Selective activation of sp3 hybridized C-H bond adjacent to an amine, and the subsequent functionalization of this bond, is an attractive approach for the synthesis of a-chiral amines. When mediated in a catalytic fashion, this strategy results in the 100% atom economic preparation of structurally diverse amines from primary amine and alkene starting materials in one C-C bond forming reaction while avoiding all amine protection/deprotection sequences. Preliminary results in our laboratory have attained such a transformation (the cyclization of an aminoalkene to give a substituted cyclohexylamine) in up to 80% yield. Preliminary investigations suggest that multi-metallic species are responsible for the interesting reactivity observed and we have postulated a bridging imido as a “metal-protected amine” to permit C-H activation adjacent to the nitrogen.

Since submission of the proposal we have disclosed a Zr pyridonate complex for this emerging catalytic technology that has been coined hydroaminoalkylation (preliminary work funded from other sources). Notably the Ti congener of the same pyridonate complex is not catalytically viable for the same transformations. Indeed, the complexes from our program that are capable of mediating this C-C bond forming transformation were initially developed for catalytic hydroamination. Since the submission and funding of this proposal Prof. Sven Doye has shown that other Ti hydroamination catalysts, including the commercially available Ti(NMe2)4 and Ti(Bn)4 complexes can be used for this transformation in an intramolecular and intermolecular fashion. Most recently he has reported kinetic investigations using Ti(NMe2)4 as the catalyst system and the turnover limiting step has been proposed to be the intramolecular C-H activation step required before product elimination. We have established Zr(NMe2)4 can mediate this transformation with select substrates, however, it is not broadly useful for this transformation. We have also verified that our Zr pyridonate complexes are only useful for the intramolecular version of this reaction and importantly, they are selectively reactive with primary amines substrates.

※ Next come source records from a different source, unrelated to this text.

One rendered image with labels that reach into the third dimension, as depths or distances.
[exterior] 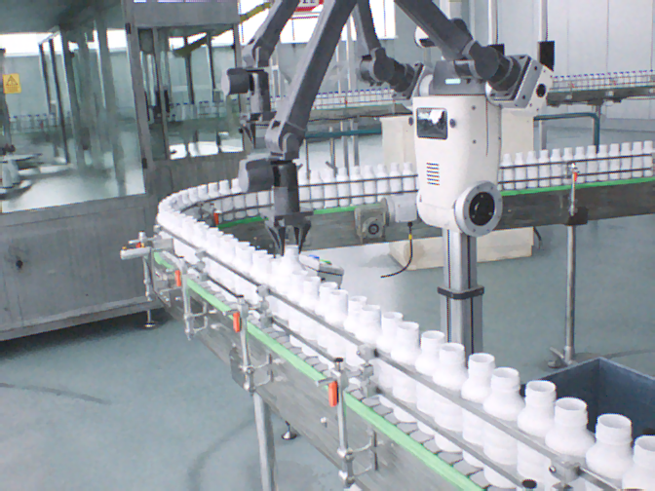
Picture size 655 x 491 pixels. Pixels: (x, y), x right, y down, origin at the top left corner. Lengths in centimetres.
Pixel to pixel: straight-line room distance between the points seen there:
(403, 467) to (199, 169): 571
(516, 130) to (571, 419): 500
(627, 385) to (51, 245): 366
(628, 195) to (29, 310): 344
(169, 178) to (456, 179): 493
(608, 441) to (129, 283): 408
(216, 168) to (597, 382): 551
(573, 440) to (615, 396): 72
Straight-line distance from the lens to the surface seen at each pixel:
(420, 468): 118
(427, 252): 573
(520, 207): 340
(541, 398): 97
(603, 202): 360
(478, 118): 196
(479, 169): 199
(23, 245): 459
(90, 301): 472
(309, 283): 146
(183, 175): 672
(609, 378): 164
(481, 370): 105
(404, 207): 302
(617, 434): 90
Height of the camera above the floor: 158
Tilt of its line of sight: 13 degrees down
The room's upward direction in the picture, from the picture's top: 4 degrees counter-clockwise
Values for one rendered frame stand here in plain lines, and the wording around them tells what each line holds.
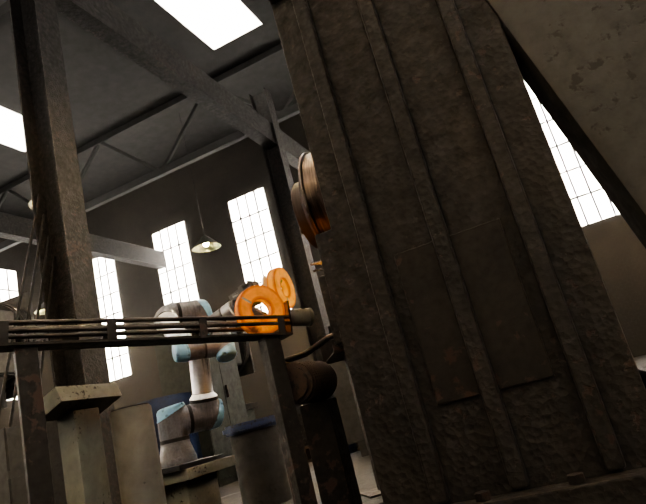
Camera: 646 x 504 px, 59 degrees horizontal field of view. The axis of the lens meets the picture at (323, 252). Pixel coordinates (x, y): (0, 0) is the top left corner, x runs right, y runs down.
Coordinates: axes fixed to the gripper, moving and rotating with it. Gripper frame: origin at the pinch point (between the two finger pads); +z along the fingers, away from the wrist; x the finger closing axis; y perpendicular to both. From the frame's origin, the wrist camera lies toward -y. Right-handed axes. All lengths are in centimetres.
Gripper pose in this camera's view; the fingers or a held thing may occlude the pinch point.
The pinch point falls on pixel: (280, 283)
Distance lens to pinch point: 209.2
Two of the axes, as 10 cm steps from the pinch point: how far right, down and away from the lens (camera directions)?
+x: 3.8, 1.3, 9.1
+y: -4.9, -8.1, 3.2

Thus, initial work on this project, which has been undertaken by two doctoral students, has focused on what features control intramolecular hydroaminoalkylation reactivity, including metal, ligand structure, concentrations, solvents and reaction temperatures. These investigations have been pursued using a 2 pronged approach. One student has focused on mechanistic investigations, which includes the stoichiometric preparation of reactive intermediates and reaction kinetics. This work is presently being prepared for publication. In our second approach we are methodically varying the ligand environment about the reactive metal center, to test our current working hypothesis that sterically accessible metal complexes must be used to promote the formation of reactive dimers. Furthermore, the electronic impact of metal complex upon reactivity is an area of on-going investigation.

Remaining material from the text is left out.